Aim of the exercise ::
Leave out all pictures. Extract exactly the lines from the one containing "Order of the" through the end of the data.

::: Dataset content

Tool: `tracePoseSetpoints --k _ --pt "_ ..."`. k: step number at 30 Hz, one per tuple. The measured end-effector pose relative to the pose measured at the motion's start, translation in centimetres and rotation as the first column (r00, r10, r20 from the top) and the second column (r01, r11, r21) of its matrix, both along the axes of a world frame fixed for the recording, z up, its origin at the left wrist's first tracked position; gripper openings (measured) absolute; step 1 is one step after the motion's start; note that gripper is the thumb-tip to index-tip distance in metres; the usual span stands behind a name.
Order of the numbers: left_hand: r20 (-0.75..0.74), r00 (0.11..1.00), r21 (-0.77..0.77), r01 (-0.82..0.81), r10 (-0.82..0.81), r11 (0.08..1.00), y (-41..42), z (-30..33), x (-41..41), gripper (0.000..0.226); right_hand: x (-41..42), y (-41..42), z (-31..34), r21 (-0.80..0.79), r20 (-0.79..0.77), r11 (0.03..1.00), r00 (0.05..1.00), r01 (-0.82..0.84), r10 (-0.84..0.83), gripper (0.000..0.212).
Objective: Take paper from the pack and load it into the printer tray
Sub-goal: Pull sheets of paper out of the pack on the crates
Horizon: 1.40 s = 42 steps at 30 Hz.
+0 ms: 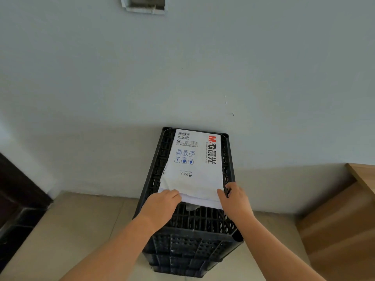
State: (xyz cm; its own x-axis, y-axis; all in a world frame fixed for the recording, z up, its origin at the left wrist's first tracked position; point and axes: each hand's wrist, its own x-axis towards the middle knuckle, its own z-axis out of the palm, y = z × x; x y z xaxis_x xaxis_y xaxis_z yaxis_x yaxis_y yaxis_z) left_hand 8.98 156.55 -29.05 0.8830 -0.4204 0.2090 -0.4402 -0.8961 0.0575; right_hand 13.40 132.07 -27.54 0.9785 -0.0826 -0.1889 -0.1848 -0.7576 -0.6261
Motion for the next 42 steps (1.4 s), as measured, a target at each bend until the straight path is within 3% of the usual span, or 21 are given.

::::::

Reply to the task ::
Order of the numbers: left_hand: r20 (-0.75..0.74), r00 (0.11..1.00), r21 (-0.77..0.77), r01 (-0.82..0.81), r10 (-0.82..0.81), r11 (0.08..1.00), y (-41..42), z (-30..33), x (-41..41), gripper (0.000..0.226); right_hand: x (-41..42), y (-41..42), z (-31..34), r21 (-0.80..0.79), r20 (-0.79..0.77), r11 (0.03..1.00), r00 (0.05..1.00), r01 (-0.82..0.84), r10 (-0.84..0.83), gripper (0.000..0.212).
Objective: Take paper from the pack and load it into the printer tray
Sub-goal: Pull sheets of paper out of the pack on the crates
Horizon: 1.40 s = 42 steps at 30 Hz.
+0 ms: 
State: (xyz cm; its own x-axis, y-axis; all in a world frame fixed for the recording, z up, its origin at the left wrist's first tracked position; point and axes: each hand's wrist, its own x-axis towards the middle knuckle, its own z-axis out of the palm, y = z × x; x y z xaxis_x xaxis_y xaxis_z yaxis_x yaxis_y yaxis_z) left_hand 8.98 156.55 -29.05 0.8830 -0.4204 0.2090 -0.4402 -0.8961 0.0575; right_hand 13.40 132.07 -27.54 0.9785 -0.0826 -0.1889 -0.1848 -0.7576 -0.6261
Motion for the next 42 steps (1.4 s), as measured, a target at each bend until the straight path is within 3% of the usual span, or 21 are given.

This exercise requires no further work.